Based on Net Applications data the iphone/ipod touch has about half the market share of Linux.
http://marketshare.hitslink.com/operating-system-market-share.aspx?...

Game developers stay away from Linux and it isn't because of market share.


A few other factors that might have played role:

1) Even the Windows gaming market is a pathetic shadow of what was 10 years ago - it's mainly just hand-me-down console ports (with the exception of Valve, Blizzard, and maybe-kinda-sorta id). Linux games have typically been ports of Windows games - with the big commercial titles, at least.

2) Last I checked, Wine does a decent job of running most Windows games - which eliminates the need to port, at least from the perspective of commercial game developers. IIRC, that had a lot to do with Loki Games' demise (why buy the Linux port if you've already played the Windows version through Wine?).

3) Games for cellphones were already a big money maker years before the iPhone ever came into existence. And thanks to the way that carriers nickel-and-dime customers for things like ringtones, there's a large number of people who would balk at paying for software on a desktop computer - but who don't think twice about buying a cellphone app.

Reply Parent Score: 3

RE[6]: Deprecation
by nt_jerkface on Sun 17th Jan 2010 23:12 in reply to "RE[5]: Deprecation"
nt_jerkface Member since:
2009-08-26


1) Even the Windows gaming market is a pathetic shadow of what was 10 years ago - it's mainly just hand-me-down console ports (with the exception of Valve, Blizzard, and maybe-kinda-sorta id). Linux games have typically been ports of Windows games - with the big commercial titles, at least.


A lot of 3D pc games these days are console ports but there is a booming casual market for games like The Sims, Warcraft and Peggle. Peggle has been ported to just about everything except Linux.

If you look at proprietary games / market share ratio and compare to OSX it is clear that there is something very wrong with Linux. When a single developer supports Linux it becomes a headline.

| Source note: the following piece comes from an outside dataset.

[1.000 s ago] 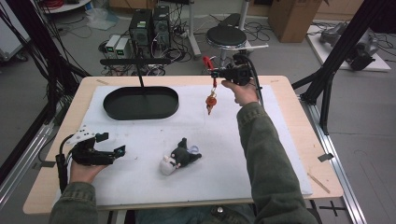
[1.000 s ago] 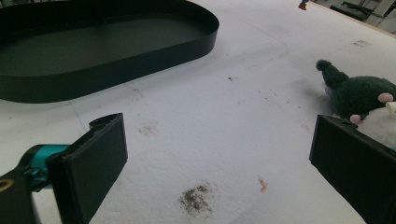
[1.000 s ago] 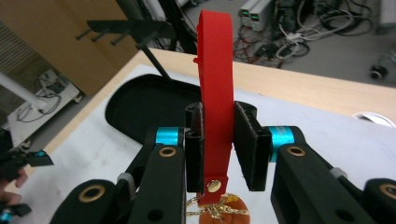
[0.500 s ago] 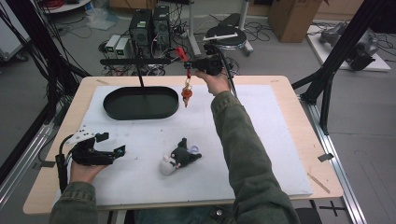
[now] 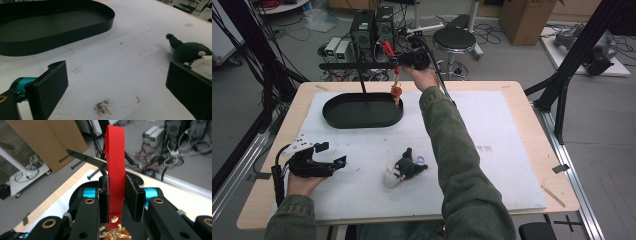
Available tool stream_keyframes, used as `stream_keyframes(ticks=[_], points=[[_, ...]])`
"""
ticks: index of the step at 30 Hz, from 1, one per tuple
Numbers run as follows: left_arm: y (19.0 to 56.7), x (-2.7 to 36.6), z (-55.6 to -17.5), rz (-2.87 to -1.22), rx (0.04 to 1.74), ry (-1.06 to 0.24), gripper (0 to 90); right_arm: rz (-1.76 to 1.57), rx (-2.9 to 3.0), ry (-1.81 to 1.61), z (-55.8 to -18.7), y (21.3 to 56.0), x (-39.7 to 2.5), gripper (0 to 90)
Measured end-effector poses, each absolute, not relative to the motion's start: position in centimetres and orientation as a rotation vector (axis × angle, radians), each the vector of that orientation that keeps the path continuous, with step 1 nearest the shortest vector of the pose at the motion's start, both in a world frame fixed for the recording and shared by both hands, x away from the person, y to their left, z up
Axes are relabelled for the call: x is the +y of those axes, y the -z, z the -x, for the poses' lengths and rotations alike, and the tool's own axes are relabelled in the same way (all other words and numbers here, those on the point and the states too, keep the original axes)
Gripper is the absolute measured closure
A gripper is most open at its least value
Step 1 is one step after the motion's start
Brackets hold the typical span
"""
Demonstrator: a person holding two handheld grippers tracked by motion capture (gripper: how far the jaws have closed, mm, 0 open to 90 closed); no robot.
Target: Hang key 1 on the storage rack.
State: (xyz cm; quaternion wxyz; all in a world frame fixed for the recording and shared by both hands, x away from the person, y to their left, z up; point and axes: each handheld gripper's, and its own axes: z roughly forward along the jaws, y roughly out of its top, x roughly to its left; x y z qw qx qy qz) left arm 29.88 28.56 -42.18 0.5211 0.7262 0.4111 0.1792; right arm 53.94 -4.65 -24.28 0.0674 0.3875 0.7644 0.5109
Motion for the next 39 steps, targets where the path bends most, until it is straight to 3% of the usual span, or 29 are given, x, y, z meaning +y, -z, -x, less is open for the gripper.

Just look at the direct2drive Mac section:
http://www.direct2drive.com/buy-mac-download

Not as good as Windows of course but there are a lot of new games to play.

The lack of commercial developer support has more to do with Linux having too many incompatibility issues between distros and software management systems that are designed around open source applications.

Reply Parent Score: 3

RE[7]: Deprecation
by Zifre on Mon 18th Jan 2010 01:15 in reply to "RE[6]: Deprecation"
Zifre Member since:
2009-10-04

The lack of commercial developer support has more to do with Linux having too many incompatibility issues between distros and software management systems that are designed around open source applications.

This is completely wrong. While Linux has a bigger market share than the iPhone, the average iPhone user is much more willing to pay money for some junk game than the average Linux user. Thus, the iPhone market is bigger.

Games on Linux basically never have to worry about incompatibilities if they do things correctly. All they have to do is statically link and use SDL and OpenGL. A game really shouldn't depend on much more than that. You are correct however that it is hard to develop a commercial desktop app using Gtk+ or Qt. But games shouldn't need to do that.

The fact that there are small indie games such as World of Goo that manage to release Linux ports with relative ease tells me that large companies like EA with 1000x the resources should have no problem with it. It is just a matter of market share. I would love to see more commercial software supporting Linux, but I really don't blame them at all when the market is so small.